◆ PROBLEM:
Pictures aside, print all of the data below exactly as written.

────────

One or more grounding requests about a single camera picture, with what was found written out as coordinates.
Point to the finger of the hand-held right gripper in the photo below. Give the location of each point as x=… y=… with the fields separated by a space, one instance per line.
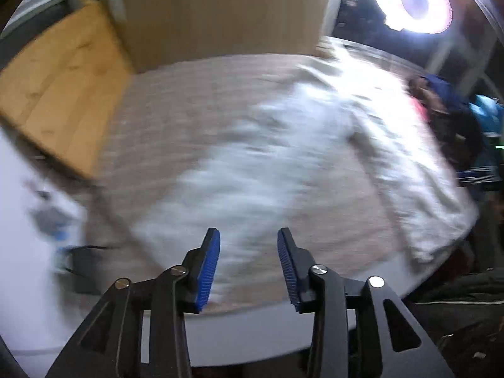
x=478 y=177

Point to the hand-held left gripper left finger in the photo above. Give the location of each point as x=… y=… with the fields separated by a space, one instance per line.
x=206 y=271

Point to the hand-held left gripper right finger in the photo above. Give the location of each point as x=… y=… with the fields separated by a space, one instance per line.
x=287 y=271

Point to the white shirt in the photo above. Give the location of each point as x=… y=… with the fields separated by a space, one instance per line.
x=275 y=145

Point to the pile of dark clothes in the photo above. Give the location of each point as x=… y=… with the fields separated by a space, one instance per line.
x=445 y=126

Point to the pink cloth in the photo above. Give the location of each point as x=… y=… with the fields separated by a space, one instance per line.
x=417 y=108

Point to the grey power adapter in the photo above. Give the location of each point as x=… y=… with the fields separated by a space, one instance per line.
x=84 y=267

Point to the person's black jacket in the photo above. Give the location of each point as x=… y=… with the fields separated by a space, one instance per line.
x=453 y=315

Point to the small white device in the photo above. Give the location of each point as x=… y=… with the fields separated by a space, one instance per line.
x=47 y=216

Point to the beige plaid table cloth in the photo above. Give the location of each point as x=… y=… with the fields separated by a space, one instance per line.
x=165 y=106

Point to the pine wood board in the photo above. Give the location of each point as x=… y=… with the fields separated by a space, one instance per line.
x=59 y=86

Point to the light wooden wall panel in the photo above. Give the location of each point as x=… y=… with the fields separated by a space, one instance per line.
x=220 y=12

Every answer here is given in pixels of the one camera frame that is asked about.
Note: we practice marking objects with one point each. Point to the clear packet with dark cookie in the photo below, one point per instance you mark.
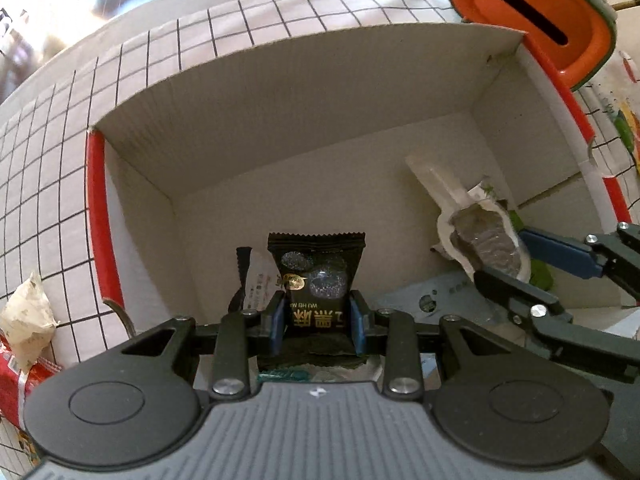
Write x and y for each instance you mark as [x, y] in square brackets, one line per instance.
[480, 240]

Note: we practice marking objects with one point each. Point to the green snack packet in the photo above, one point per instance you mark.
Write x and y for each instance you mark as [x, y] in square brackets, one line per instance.
[540, 272]

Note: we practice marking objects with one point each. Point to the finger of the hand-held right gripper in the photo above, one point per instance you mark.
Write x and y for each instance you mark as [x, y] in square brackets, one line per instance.
[555, 252]
[520, 292]

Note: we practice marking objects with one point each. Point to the orange cardboard box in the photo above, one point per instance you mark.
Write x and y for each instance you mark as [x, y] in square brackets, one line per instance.
[300, 135]

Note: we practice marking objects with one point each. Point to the black and white snack packet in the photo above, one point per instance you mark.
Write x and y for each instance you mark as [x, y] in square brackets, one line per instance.
[255, 280]

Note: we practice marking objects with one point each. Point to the red snack packet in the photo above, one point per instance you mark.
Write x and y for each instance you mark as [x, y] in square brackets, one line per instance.
[10, 390]

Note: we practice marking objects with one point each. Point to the white crumpled snack packet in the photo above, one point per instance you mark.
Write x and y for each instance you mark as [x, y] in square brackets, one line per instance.
[25, 320]

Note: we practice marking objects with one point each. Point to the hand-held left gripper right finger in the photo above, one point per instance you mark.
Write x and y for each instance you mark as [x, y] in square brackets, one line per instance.
[357, 327]

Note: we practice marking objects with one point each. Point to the orange tissue container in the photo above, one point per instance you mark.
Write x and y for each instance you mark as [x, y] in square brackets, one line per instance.
[500, 25]

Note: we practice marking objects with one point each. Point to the clear packet with teal print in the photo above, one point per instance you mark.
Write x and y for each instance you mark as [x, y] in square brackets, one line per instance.
[280, 375]

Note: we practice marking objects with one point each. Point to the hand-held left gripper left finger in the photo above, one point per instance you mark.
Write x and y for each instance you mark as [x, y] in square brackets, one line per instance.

────────

◆ RESPONSE TO THIS TASK:
One or more grounding requests about a single camera picture, with what was found written out as coordinates.
Point to the finger of the hand-held right gripper in the photo below. Give the location of each point as x=… y=… with the fields separated by a space, one instance per line.
x=478 y=177

Point to the hand-held left gripper left finger in the photo above. Give the location of each point as x=… y=… with the fields separated by a space, one instance per line.
x=206 y=271

Point to the hand-held left gripper right finger in the photo above. Give the location of each point as x=… y=… with the fields separated by a space, one instance per line.
x=287 y=271

Point to the white shirt in the photo above. Give the location of each point as x=… y=… with the fields separated by a space, one instance per line.
x=275 y=145

Point to the pile of dark clothes in the photo above. Give the location of each point as x=… y=… with the fields separated by a space, one instance per line.
x=445 y=126

Point to the pink cloth in the photo above. Give the location of each point as x=… y=… with the fields separated by a space, one instance per line.
x=417 y=108

Point to the grey power adapter in the photo above. Give the location of each point as x=… y=… with the fields separated by a space, one instance per line.
x=84 y=267

Point to the person's black jacket in the photo above. Give the location of each point as x=… y=… with the fields separated by a space, one instance per line.
x=453 y=315

Point to the small white device in the photo above. Give the location of each point as x=… y=… with the fields separated by a space, one instance per line.
x=47 y=216

Point to the beige plaid table cloth in the photo above. Give the location of each point as x=… y=… with the fields separated by a space, one instance per line.
x=165 y=106

Point to the pine wood board in the photo above. Give the location of each point as x=… y=… with the fields separated by a space, one instance per line.
x=59 y=86

Point to the light wooden wall panel in the photo above. Give the location of each point as x=… y=… with the fields separated by a space, one instance per line.
x=220 y=12

Every answer here is given in pixels of the one camera frame that is asked about.
Note: we practice marking objects with one point each. Point to the clear packet with dark cookie in the photo below, one point per instance you mark.
Write x and y for each instance you mark as [x, y] in square brackets, one line per instance.
[480, 240]

Note: we practice marking objects with one point each. Point to the green snack packet in the photo above, one point per instance you mark.
Write x and y for each instance you mark as [x, y] in square brackets, one line per instance.
[540, 272]

Note: we practice marking objects with one point each. Point to the finger of the hand-held right gripper in the photo above, one point per instance you mark.
Write x and y for each instance you mark as [x, y] in square brackets, one line per instance.
[555, 252]
[520, 292]

Note: we practice marking objects with one point each. Point to the orange cardboard box in the photo above, one point per instance you mark.
Write x and y for each instance you mark as [x, y] in square brackets, one line per instance.
[300, 135]

Note: we practice marking objects with one point each. Point to the black and white snack packet in the photo above, one point per instance you mark.
Write x and y for each instance you mark as [x, y] in square brackets, one line per instance.
[255, 280]

Note: we practice marking objects with one point each. Point to the red snack packet in the photo above, one point per instance you mark.
Write x and y for each instance you mark as [x, y] in square brackets, one line per instance.
[10, 390]

Note: we practice marking objects with one point each. Point to the white crumpled snack packet in the photo above, one point per instance you mark.
Write x and y for each instance you mark as [x, y] in square brackets, one line per instance.
[25, 320]

Note: we practice marking objects with one point each. Point to the hand-held left gripper right finger in the photo above, one point per instance you mark.
Write x and y for each instance you mark as [x, y] in square brackets, one line per instance.
[357, 327]

Note: we practice marking objects with one point each. Point to the orange tissue container in the photo above, one point per instance you mark.
Write x and y for each instance you mark as [x, y] in square brackets, one line per instance.
[500, 25]

Note: we practice marking objects with one point each. Point to the clear packet with teal print in the photo above, one point per instance you mark.
Write x and y for each instance you mark as [x, y] in square brackets, one line per instance.
[280, 375]

Note: we practice marking objects with one point each. Point to the hand-held left gripper left finger in the photo above, one point per instance you mark.
Write x and y for each instance you mark as [x, y] in square brackets, one line per instance.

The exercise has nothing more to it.